5. Identify security awareness champions

Your organization may have an IT security team charged with overseeing the implementation of and compliance with the security awareness program. Still, this team cannot be everywhere, though. You can extend its reach by identifying and appointing IT security champions across the organization. They don’t have to be technical experts or have a background in IT. They should, however, be passionate about security and committed to modeling positive behavior.

Champions are closer to their departmental colleagues and would therefore be a relatable representative of an awareness campaign. They ensure that every key decision made in the department’s policies, procedures, and processes is consistent with the organization’s overarching IT security stance.

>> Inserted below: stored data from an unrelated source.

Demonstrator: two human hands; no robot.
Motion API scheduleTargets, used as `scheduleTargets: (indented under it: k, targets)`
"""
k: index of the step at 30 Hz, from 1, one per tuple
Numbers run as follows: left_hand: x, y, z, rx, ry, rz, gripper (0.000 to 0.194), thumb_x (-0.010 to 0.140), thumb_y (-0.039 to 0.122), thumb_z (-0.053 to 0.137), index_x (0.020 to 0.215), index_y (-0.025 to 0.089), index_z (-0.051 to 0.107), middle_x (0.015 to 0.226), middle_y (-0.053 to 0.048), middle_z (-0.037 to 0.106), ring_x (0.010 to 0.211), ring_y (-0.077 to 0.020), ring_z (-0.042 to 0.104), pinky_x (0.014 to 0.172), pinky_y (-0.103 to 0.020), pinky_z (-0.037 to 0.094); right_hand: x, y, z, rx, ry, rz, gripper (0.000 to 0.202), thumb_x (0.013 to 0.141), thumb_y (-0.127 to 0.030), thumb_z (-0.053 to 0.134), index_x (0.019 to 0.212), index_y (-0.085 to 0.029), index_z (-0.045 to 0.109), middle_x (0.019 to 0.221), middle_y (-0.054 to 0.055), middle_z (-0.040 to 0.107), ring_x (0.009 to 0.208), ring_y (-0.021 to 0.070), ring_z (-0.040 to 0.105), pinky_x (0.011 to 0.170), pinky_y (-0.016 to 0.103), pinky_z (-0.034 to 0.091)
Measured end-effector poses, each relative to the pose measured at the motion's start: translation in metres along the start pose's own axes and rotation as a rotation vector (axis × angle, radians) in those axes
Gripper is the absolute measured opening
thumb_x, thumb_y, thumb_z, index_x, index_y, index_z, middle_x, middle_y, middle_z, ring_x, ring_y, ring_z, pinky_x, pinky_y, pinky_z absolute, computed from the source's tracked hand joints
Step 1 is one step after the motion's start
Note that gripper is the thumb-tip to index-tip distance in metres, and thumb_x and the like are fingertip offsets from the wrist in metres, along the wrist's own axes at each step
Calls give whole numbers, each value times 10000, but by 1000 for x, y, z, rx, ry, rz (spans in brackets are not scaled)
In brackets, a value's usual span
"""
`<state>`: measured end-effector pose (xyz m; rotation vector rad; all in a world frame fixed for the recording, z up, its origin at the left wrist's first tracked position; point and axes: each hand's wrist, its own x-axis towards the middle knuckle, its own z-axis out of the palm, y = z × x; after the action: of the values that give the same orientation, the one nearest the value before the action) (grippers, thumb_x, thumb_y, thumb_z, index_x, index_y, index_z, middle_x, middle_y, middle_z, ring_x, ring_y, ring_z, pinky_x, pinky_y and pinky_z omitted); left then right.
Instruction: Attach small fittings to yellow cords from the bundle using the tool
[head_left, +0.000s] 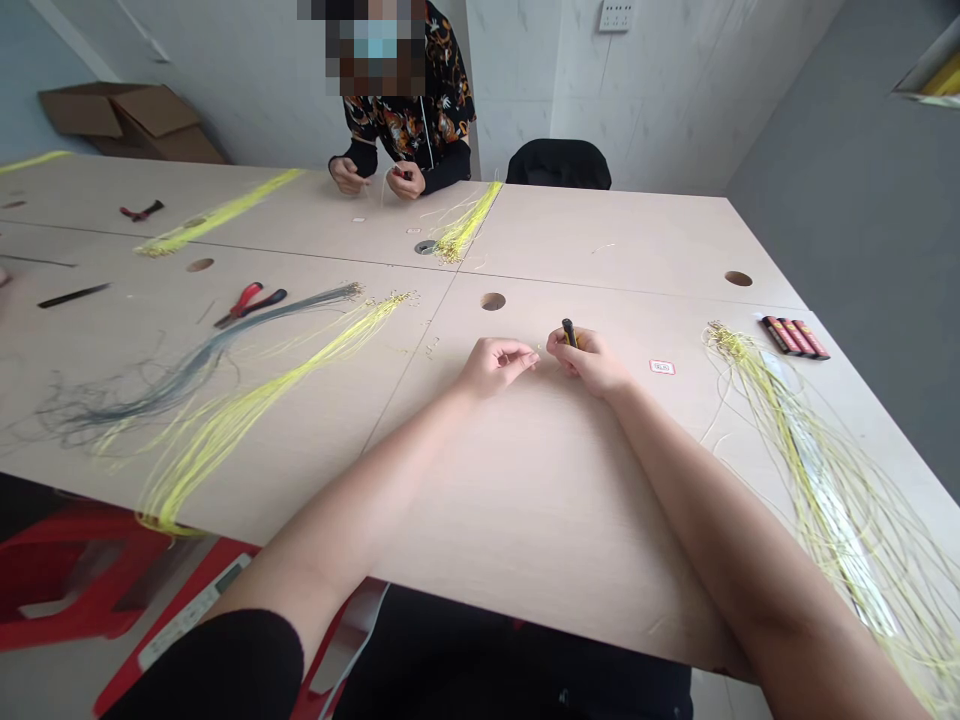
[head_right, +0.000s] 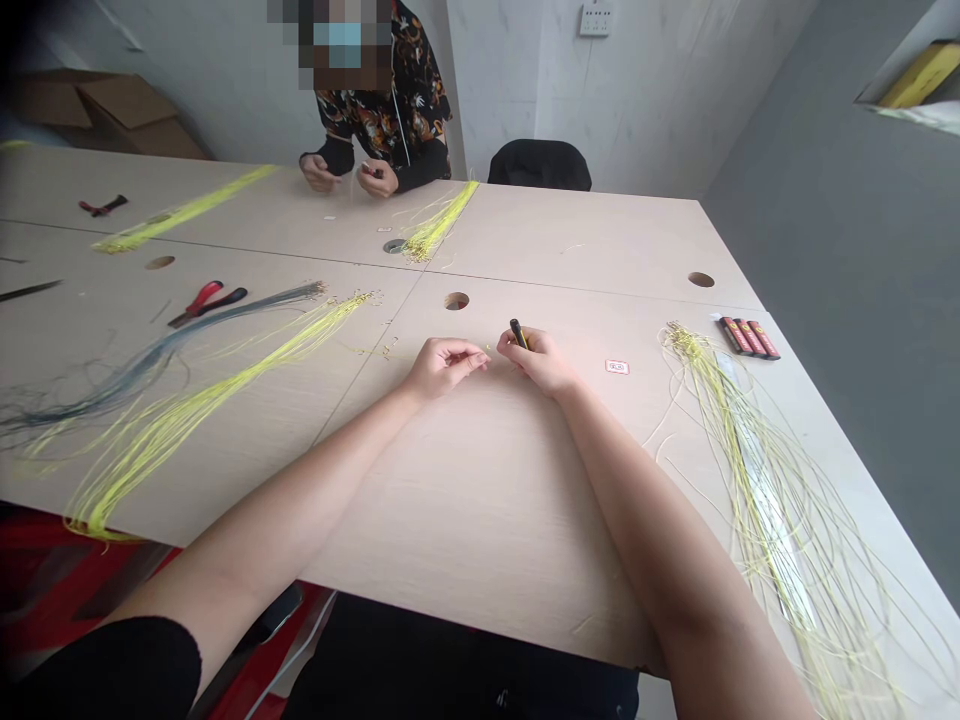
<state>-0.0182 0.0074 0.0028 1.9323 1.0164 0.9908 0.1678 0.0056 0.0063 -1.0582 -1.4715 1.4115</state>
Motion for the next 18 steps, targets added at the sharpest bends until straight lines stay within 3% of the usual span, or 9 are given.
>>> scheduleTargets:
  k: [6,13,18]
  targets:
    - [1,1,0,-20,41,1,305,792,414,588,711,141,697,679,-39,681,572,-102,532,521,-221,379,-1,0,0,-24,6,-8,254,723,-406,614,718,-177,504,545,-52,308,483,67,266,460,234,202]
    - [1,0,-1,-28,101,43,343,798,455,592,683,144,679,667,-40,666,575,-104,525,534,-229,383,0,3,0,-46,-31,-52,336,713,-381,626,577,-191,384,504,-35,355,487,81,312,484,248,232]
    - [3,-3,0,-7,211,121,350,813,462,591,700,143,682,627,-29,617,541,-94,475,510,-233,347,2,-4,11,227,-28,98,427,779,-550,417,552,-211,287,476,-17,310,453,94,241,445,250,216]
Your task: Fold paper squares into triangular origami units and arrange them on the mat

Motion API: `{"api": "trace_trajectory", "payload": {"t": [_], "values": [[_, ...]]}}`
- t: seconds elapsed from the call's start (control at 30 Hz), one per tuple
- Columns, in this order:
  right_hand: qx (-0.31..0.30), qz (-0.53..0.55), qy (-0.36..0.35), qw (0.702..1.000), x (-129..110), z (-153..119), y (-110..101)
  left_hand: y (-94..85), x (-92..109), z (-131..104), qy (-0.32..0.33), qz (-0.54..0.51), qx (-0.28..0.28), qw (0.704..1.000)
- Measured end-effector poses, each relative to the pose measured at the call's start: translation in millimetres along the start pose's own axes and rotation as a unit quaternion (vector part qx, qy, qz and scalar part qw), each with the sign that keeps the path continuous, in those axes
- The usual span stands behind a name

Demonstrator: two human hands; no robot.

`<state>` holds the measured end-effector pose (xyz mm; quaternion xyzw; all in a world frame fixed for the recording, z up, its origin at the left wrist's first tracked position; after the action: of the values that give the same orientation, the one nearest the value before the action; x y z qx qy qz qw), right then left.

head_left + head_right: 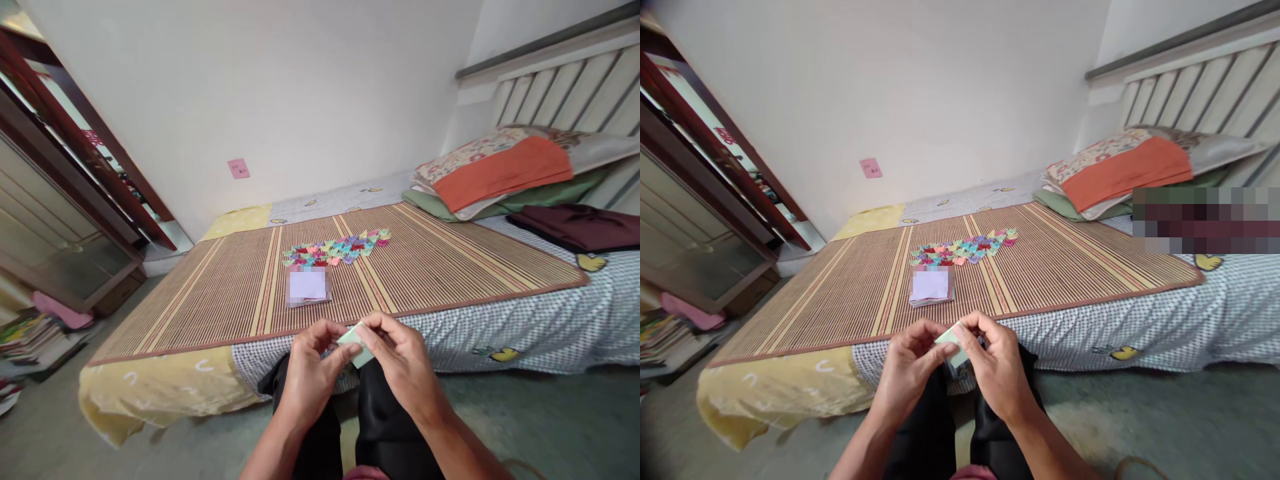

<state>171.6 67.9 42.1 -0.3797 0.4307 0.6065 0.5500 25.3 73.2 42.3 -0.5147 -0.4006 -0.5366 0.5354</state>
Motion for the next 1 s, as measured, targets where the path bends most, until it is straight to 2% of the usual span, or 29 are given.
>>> {"api": "trace_trajectory", "payload": {"t": [0.1, 0.33, 0.5, 0.57, 0.7, 0.83, 1.0], "values": [[0.003, 0.007, 0.001, 1.0, -2, 0, 0, 5.0, -3, 1, -0.031, -0.041, -0.023, 0.998], [-0.013, 0.058, 0.041, 0.997, -4, 3, 3, 6.1, 4, 0, -0.025, -0.045, -0.034, 0.998], [-0.069, 0.035, 0.035, 0.996, -8, 6, 9, 9.5, 1, 1, -0.04, -0.053, -0.057, 0.996], [-0.072, 0.04, 0.047, 0.995, -7, 6, 9, 6.9, -2, 2, -0.044, -0.071, -0.042, 0.996], [-0.041, 0.044, 0.07, 0.996, -1, 8, 1, -2.1, -6, 5, -0.041, -0.113, 0.009, 0.993], [-0.057, -0.024, 0.031, 0.998, -2, 8, -1, -5.2, -7, 6, -0.035, -0.139, 0.035, 0.989], [-0.07, -0.053, -0.022, 0.996, -10, 6, 3, -2.2, -11, 7, -0.051, -0.163, 0.043, 0.984]]}}
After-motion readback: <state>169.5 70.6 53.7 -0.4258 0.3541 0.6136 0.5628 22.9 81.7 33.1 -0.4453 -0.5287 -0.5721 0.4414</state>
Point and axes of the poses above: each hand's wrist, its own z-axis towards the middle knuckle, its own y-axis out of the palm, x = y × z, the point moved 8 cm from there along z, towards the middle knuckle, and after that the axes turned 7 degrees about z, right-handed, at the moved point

6. Bring along suppliers and vendors

Who can hack into a multinational bank’s IT systems? The complexity of defenses means few have the knowledge, time, or resources required to wage a persistent attack against such a formidable defense. Hackers soon realized that it was far easier to penetrate these defenses via a trusted third party. Suppliers, vendors, and partners proved to be the low-hanging fruit.

The massive hack of Target’s customer records in 2013 occurred via a vendor’s compromised credentials. Your vendors and suppliers may very well be your weakest link if they do not subscribe to the same robust security policies you do.

Identify the vendors that are high risk based on the sensitivity of data and access they have. Conduct third-party risk assessments every one or two years for these vendors. The risks assessment should include an evaluation of their security awareness program. At the minimum, the program should cover roughly the same areas yours does but the more, the better.

7. Review and modify the security awareness program regularly

The threat landscape is never static. New vulnerabilities and malware are unearthed each month. Hackers are constantly exploring ways of breaking through cyber-defenses. The components of enterprise technology evolve. Smartphones were only a small part of enterprise security a decade ago, but they are a big deal now.

So, awareness strategies that were effective five years ago may not necessarily work as well today. Your security awareness program must evolve in tandem with the changing nature of threats. There may also be changes in security and privacy regulations that require a shift in what your awareness program focuses on. The EU’s GDPR forced sweeping changes in the organization’s security policies.

Review both the threat landscape and staff readiness to identify gaps and weaknesses in the program. Change your awareness program to ensure your staff is regularly appraised of the things that will prevent cyberattacks. If your awareness plans fail to change with the times, you’ll eventually end up with employees who are an easy conduit for a major cyberattack.

Security awareness makes employees a security asset

Employees are often the weakest point in your security cordon. A well-thought-out IT security awareness program makes your staff an invaluable asset in the battle against internal and external attacks.